Task prompt: Look below for the lines from the one with "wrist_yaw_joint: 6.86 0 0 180" to the one with "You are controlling", and copy exactly those lines, both ends included.

Supplied material:

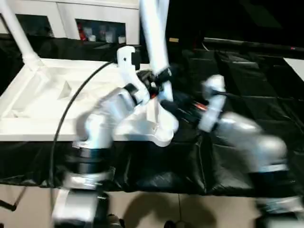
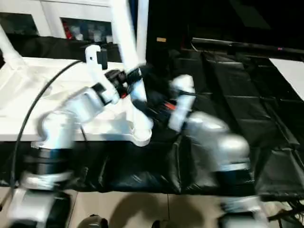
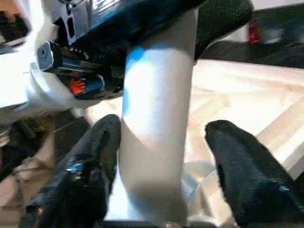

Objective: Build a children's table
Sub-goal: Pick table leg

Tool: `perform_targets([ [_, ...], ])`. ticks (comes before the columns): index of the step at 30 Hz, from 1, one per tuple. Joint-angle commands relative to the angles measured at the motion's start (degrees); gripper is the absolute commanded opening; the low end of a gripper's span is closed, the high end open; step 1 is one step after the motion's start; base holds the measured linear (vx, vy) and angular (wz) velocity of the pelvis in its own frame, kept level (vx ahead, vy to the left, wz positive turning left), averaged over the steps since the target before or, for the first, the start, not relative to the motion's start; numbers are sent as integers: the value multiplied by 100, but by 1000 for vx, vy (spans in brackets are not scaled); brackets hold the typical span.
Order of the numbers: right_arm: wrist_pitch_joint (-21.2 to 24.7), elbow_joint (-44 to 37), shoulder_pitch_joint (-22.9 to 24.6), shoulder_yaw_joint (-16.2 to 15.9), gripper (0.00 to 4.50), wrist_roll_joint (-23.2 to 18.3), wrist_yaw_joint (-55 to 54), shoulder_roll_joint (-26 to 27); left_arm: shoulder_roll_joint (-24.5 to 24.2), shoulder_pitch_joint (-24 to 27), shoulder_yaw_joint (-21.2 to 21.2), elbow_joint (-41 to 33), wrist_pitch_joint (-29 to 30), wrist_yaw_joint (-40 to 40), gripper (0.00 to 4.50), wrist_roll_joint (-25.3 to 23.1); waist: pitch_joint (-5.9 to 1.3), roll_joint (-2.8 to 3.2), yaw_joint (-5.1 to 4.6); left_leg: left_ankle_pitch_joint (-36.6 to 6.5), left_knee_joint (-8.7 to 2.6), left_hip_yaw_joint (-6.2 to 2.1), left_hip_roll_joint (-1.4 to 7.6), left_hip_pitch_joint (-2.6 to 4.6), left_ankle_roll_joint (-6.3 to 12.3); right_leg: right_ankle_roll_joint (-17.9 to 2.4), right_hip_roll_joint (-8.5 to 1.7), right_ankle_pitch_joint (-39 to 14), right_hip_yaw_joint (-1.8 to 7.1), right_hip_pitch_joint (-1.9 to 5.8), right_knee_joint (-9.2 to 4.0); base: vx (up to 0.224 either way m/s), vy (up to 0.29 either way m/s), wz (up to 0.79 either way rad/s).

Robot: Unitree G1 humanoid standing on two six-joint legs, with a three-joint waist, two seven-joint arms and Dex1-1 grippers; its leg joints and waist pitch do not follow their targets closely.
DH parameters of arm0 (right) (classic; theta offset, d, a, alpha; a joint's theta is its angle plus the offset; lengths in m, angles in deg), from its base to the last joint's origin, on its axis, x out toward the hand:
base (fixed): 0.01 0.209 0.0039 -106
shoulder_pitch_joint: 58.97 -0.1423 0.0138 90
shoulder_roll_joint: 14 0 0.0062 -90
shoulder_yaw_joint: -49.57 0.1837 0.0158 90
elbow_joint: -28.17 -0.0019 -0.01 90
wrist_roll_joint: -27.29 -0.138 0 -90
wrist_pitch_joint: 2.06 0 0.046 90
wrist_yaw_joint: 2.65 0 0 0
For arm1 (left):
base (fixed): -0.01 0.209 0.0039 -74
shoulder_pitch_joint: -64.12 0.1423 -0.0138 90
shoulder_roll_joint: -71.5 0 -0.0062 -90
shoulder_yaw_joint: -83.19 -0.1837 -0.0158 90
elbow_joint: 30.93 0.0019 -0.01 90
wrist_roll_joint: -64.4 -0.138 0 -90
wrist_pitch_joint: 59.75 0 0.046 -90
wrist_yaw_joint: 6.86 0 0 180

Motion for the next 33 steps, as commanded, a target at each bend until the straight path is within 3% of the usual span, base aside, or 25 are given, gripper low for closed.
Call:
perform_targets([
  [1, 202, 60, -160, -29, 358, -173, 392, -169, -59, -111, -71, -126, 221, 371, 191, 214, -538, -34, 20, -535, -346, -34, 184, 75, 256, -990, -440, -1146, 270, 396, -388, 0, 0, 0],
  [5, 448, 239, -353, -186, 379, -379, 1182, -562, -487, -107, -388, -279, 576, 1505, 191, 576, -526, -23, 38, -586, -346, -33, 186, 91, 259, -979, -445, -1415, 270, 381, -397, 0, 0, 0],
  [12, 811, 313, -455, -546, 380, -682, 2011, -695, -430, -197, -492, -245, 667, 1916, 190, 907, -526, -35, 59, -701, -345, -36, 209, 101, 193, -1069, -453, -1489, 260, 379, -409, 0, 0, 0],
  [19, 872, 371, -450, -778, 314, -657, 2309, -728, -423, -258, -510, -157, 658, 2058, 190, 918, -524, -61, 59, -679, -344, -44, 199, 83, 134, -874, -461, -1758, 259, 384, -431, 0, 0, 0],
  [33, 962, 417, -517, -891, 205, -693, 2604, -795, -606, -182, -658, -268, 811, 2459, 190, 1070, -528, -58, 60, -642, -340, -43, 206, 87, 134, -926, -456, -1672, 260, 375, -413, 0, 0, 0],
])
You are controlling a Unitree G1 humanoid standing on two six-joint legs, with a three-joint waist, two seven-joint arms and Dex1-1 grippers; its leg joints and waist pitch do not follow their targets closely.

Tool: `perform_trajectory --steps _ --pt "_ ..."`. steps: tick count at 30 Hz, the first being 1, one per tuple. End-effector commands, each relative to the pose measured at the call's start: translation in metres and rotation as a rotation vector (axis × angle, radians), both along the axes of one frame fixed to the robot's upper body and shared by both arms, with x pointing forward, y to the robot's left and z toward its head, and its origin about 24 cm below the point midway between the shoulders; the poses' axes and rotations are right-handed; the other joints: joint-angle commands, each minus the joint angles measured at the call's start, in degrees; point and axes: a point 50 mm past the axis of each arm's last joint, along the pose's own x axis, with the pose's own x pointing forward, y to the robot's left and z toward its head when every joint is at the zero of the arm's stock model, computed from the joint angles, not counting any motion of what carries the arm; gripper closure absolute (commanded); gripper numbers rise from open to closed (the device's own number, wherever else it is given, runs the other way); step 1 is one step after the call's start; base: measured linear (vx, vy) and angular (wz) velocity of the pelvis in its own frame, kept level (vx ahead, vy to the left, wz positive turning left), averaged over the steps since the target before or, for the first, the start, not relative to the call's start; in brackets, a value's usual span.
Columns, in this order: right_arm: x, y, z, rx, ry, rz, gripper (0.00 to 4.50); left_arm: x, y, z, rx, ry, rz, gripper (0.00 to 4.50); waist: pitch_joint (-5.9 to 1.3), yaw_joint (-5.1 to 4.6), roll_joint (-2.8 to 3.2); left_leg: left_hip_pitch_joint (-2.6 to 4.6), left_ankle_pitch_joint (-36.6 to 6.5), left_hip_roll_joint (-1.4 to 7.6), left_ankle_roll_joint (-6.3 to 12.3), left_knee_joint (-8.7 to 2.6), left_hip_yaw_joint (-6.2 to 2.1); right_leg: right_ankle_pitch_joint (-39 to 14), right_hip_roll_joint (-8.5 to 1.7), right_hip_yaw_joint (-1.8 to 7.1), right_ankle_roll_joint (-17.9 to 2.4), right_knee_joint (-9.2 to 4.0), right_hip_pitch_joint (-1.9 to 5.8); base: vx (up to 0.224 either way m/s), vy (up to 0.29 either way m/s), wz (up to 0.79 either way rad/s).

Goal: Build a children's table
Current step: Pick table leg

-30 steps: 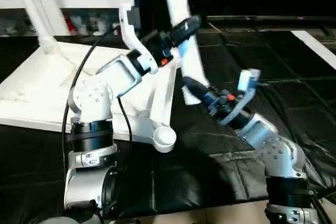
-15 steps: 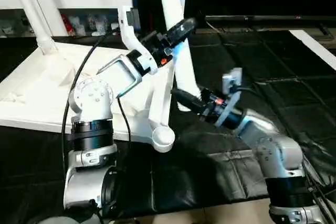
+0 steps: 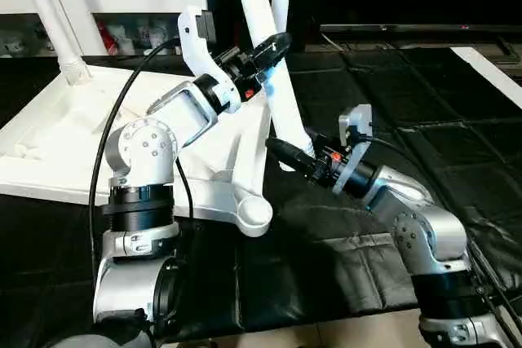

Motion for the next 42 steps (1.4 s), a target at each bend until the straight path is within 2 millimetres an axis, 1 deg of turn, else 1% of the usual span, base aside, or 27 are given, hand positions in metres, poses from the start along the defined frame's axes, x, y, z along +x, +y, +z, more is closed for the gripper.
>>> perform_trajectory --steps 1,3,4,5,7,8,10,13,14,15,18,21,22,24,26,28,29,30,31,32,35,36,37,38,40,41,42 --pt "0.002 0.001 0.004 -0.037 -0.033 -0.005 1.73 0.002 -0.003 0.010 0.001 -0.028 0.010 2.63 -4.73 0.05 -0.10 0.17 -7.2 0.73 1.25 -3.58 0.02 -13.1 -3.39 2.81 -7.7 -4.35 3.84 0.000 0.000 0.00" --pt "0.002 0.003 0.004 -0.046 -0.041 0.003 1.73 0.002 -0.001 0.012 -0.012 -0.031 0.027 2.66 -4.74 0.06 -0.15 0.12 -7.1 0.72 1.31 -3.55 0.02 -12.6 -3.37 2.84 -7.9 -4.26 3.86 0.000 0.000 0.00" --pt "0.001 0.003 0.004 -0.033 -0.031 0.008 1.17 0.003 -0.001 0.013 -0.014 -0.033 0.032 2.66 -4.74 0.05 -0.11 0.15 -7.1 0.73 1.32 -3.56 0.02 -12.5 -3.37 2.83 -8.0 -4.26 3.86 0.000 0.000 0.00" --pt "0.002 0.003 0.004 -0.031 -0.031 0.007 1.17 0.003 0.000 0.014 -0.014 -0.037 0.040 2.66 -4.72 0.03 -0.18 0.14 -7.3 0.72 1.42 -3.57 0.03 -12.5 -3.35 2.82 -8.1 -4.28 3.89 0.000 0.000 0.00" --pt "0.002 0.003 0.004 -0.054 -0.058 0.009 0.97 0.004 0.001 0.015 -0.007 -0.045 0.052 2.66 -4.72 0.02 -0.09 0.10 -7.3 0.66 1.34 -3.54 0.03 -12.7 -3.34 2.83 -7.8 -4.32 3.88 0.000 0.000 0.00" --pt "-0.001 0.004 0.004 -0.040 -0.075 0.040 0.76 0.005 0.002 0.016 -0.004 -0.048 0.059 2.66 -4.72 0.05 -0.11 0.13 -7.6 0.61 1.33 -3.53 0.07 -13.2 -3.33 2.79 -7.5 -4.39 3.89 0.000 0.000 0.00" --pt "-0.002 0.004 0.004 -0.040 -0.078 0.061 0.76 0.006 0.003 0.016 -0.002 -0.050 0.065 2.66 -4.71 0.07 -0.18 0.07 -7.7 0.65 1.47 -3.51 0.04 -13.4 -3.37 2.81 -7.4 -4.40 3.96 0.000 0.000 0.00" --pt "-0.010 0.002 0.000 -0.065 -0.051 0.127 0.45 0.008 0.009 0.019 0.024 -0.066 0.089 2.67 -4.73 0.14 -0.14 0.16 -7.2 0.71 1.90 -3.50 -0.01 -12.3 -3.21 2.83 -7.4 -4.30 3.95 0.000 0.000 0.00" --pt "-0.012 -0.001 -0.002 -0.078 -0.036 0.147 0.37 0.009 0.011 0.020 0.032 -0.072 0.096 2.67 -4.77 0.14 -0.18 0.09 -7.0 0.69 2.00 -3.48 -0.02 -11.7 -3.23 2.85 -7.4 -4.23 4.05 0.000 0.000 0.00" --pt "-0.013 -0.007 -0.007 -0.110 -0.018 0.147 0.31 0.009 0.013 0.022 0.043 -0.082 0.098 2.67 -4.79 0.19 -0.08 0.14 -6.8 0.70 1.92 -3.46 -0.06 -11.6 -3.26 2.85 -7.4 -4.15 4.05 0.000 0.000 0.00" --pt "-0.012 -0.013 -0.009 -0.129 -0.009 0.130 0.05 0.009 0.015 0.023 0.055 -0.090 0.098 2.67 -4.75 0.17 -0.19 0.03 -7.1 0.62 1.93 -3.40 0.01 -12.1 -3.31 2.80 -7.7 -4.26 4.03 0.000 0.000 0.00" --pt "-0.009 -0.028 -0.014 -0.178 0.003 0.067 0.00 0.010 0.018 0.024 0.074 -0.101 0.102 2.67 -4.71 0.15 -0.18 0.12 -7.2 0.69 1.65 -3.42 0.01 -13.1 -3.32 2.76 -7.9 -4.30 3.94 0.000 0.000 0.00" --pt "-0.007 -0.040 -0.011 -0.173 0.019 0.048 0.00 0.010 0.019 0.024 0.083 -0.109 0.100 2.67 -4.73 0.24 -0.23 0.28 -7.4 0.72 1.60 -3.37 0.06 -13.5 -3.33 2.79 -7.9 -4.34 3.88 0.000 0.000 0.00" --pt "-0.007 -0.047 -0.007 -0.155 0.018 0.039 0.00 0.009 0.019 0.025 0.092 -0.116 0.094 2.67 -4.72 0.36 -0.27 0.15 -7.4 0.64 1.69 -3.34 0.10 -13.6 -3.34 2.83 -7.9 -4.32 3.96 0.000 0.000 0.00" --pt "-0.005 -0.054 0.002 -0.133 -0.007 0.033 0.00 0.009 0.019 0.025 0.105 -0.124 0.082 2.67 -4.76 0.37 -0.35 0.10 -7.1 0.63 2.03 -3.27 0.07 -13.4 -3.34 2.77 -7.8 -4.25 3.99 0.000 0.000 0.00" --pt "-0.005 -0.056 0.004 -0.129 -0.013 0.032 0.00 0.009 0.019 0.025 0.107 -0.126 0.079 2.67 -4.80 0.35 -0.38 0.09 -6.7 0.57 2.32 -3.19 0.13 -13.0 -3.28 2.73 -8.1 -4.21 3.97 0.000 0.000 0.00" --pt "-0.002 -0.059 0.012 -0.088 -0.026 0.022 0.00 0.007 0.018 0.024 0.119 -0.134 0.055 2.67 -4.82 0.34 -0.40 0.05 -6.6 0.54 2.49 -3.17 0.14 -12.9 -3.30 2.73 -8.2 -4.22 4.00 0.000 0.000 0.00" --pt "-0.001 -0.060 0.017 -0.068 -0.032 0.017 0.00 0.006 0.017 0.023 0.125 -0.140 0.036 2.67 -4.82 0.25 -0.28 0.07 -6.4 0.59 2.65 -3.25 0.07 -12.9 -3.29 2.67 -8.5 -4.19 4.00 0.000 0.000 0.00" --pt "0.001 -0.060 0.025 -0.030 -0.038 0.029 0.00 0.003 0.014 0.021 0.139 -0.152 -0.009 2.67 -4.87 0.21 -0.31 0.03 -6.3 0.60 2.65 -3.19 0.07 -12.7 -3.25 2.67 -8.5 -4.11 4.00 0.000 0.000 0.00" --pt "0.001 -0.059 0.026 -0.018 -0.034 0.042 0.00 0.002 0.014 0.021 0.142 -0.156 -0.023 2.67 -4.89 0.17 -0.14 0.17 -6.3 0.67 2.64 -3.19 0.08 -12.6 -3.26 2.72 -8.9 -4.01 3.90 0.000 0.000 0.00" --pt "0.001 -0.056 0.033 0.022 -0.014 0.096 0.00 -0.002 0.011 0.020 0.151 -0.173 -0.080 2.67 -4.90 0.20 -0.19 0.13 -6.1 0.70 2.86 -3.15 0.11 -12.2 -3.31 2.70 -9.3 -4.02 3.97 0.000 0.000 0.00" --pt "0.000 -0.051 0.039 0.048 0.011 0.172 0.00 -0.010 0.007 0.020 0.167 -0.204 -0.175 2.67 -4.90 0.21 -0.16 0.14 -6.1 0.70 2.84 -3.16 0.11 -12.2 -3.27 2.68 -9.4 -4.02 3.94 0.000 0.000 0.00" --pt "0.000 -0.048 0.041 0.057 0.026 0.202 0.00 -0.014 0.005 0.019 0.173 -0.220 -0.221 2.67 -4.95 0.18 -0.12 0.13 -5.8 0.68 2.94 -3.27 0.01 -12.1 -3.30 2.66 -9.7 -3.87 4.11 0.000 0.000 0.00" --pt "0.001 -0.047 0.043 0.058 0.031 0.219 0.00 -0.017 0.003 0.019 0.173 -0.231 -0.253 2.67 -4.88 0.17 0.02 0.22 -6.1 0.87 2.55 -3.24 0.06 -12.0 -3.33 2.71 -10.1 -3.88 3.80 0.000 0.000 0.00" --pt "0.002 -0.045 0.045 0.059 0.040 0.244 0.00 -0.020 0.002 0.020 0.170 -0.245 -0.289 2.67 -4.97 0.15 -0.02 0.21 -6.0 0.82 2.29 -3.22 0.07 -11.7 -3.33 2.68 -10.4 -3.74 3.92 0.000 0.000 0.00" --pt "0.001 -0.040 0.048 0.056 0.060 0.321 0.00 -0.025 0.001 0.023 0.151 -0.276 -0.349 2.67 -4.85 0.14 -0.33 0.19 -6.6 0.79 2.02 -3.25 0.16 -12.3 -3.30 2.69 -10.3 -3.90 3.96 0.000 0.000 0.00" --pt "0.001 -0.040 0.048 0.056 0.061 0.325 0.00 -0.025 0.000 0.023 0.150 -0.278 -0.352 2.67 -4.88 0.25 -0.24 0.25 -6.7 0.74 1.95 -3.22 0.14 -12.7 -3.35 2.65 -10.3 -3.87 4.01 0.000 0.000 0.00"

Task response:
wrist_yaw_joint: 6.86 0 0 180

Motion for the next 33 steps, as commanded, a target at each bend until the straight path is within 3% of the usual span, base aside, or 25 are given, gripper low for closed.
Call:
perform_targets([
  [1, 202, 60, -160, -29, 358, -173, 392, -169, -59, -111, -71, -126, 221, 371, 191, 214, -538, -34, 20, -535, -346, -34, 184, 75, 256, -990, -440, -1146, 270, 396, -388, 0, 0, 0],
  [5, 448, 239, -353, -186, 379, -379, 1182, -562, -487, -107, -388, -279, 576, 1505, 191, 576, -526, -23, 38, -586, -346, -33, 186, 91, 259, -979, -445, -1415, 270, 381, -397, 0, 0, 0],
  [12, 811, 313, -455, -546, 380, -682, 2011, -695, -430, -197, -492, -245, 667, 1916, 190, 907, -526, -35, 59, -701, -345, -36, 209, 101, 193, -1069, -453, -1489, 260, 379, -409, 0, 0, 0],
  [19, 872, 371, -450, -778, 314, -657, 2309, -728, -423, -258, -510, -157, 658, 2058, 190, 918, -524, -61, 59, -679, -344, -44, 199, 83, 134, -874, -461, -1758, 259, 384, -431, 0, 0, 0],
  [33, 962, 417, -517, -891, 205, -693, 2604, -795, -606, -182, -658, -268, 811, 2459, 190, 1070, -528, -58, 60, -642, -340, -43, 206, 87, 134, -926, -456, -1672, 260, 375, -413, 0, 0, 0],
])
You are controlling a Unitree G1 humanoid standing on two six-joint legs, with a three-joint waist, two seven-joint arms and Dex1-1 grippers; its leg joints and waist pitch do not follow their targets closely.

The full output has already been given.